Passage of the MGT Act would create a working capital fund in each agency based on savings from consolidating data centers and moving to the cloud.
“If you’re thinking about modernizing and you’re not thinking about using cloud to achieve the capabilities that you want, then you’re really missing a lot,” David Bray, outgoing chief information officer of the Federal Communications Commission, said at a joint conversation between the CCoE and the Cloud Computing Acquisition Forum in Washington on Tuesday. “What I would love to do is actually drop the ‘IT’ from ‘IT modernization’ and just talk about modernization as a whole. … Why does any of this stuff matter?
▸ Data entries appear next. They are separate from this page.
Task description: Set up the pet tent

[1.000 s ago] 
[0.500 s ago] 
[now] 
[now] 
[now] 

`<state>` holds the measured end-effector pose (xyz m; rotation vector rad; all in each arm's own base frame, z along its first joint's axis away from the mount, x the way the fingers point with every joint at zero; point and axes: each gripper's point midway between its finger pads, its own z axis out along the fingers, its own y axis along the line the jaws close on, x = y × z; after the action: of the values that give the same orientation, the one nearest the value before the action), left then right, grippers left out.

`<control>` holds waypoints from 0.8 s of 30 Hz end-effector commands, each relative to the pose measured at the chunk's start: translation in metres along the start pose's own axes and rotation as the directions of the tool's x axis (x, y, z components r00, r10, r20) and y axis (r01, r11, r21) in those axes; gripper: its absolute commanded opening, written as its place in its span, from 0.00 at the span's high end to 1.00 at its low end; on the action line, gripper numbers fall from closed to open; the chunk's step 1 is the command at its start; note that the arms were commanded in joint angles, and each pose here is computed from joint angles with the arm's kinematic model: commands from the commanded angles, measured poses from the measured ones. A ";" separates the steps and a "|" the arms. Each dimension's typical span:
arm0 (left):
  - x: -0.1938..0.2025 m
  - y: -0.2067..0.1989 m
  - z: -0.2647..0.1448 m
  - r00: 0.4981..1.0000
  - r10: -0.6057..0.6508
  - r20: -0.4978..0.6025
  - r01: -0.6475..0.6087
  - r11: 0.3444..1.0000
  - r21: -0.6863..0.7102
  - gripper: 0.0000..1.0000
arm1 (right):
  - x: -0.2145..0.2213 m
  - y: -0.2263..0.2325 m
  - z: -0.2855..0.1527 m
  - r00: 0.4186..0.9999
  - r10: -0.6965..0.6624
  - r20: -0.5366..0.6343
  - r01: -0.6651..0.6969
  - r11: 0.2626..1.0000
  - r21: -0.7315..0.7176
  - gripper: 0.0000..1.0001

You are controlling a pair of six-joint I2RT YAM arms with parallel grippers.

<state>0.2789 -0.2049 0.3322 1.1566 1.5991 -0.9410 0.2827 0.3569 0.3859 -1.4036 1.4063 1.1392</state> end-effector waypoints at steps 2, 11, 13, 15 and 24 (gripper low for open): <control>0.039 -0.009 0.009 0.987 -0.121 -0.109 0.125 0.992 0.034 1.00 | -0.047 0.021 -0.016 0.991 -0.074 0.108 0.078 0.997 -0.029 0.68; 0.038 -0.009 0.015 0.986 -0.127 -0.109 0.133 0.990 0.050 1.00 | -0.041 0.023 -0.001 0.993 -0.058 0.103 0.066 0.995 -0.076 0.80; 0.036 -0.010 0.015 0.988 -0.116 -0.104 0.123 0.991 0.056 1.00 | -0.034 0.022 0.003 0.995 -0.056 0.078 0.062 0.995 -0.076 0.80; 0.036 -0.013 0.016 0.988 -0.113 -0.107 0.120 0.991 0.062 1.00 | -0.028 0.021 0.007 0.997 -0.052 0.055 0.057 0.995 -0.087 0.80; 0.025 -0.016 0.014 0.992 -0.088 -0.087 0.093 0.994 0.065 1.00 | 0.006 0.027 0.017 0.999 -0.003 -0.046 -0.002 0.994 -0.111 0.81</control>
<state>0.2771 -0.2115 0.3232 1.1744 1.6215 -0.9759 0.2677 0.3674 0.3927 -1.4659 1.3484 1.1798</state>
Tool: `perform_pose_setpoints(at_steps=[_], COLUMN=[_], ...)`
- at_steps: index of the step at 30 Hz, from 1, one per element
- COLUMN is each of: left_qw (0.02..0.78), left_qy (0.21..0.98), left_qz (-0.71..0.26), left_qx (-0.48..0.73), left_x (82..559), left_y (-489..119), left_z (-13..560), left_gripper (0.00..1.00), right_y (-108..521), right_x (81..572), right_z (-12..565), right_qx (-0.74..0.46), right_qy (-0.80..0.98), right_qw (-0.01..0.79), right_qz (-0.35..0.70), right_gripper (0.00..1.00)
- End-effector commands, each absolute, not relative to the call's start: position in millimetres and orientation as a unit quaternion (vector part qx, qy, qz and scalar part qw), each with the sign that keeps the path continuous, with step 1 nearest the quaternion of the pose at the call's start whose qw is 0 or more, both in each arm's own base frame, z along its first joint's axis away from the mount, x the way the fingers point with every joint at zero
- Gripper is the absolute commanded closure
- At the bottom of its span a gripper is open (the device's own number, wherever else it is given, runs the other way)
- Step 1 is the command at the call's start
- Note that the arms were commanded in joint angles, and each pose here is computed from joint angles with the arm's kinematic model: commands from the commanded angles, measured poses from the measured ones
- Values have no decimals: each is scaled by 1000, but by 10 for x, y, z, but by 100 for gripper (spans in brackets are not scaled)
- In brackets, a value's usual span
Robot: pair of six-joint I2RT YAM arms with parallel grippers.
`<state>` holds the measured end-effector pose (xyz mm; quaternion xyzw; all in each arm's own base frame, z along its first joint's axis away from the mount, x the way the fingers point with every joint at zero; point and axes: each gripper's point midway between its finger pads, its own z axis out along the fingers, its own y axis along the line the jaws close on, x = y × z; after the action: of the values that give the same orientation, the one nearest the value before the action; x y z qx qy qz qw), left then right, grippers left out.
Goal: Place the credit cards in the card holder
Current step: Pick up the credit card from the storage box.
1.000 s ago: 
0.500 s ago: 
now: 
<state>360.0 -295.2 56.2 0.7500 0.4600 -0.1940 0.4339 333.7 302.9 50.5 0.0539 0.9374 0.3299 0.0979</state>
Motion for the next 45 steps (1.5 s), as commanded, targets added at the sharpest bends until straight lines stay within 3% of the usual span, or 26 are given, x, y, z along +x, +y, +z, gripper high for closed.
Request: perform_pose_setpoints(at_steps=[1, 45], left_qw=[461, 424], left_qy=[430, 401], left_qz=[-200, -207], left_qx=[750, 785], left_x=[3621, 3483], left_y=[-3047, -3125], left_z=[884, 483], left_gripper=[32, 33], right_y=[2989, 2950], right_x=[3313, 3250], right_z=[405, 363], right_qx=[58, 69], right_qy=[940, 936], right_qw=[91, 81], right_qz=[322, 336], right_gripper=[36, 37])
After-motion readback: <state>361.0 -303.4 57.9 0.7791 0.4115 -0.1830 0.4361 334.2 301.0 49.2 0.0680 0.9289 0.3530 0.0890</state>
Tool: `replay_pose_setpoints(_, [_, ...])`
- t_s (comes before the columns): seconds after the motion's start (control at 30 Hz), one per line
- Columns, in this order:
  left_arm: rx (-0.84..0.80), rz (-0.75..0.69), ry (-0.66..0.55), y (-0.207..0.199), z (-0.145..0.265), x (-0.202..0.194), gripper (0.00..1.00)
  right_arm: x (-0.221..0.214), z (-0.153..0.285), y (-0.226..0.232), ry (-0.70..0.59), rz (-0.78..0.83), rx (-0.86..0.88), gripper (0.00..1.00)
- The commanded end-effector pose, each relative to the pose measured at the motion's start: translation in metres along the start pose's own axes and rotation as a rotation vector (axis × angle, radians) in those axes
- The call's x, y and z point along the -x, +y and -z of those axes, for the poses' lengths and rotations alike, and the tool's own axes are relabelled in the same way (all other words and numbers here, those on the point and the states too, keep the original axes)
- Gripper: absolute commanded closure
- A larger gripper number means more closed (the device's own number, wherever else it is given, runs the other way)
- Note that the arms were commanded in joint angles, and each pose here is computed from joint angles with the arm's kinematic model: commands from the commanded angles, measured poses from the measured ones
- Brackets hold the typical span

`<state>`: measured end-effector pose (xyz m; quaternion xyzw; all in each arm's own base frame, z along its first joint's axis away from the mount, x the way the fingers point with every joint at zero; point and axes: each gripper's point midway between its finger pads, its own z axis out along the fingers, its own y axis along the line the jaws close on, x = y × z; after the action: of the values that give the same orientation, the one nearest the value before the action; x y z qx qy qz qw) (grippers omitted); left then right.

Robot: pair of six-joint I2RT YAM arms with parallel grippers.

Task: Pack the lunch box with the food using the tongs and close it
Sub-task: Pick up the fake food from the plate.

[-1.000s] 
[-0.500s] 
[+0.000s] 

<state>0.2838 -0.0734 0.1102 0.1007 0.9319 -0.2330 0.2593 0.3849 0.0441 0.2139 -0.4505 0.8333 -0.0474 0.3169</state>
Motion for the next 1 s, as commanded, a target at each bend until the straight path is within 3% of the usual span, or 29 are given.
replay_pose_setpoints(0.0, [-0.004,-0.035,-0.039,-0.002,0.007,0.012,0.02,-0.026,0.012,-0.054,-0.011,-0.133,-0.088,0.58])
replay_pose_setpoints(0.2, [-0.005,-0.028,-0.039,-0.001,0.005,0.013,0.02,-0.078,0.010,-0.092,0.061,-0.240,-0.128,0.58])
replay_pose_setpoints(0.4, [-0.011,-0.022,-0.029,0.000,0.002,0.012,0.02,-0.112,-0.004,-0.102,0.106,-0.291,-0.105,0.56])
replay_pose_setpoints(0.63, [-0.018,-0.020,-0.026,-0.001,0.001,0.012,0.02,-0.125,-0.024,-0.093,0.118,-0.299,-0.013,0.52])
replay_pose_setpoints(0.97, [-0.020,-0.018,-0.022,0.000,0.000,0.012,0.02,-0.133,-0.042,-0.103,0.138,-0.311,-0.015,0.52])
It’s because we have a lot of legacy processes and practices back when communication was harder to do [and] coordination was harder to do, that we really need to actually remove ourselves from.”
“We owe the public a rethink of how we deliver public services better, more effectively,” he added. “There are no IT projects anymore. There are mission and businesses processes and projects that have IT baked into them.”
Few CIOs had been comfortable with Bray’s vision for government and the cloud — even six years after the Office of Management and Budget issued its cloud-first policy.
But Bray and members of the CCoE believe the momentum has been — and will continue — to shift.
“Believe it or not, government could get together in a non-competitive, open [and] collaborative environment,” said Richard Blake, deputy assistant commissioner for the Common Acquisition Platform at the General Services Administration. “We could communicate, cooperate and collaborate. We could produce documents very rapidly. We could produce guidance very rapidly. We could help our peers, and we have. … We have actually helped some agencies get to the cloud who weren’t getting to the cloud a year ago when this whole thing started.”
Blake helped found the CCoE about a year ago. Since then, the organization has been growing in size. It now has 140-to-150 participants from 40-to-50 agencies, who offered stories of their mistakes, successes and questions around the cloud, Blake said.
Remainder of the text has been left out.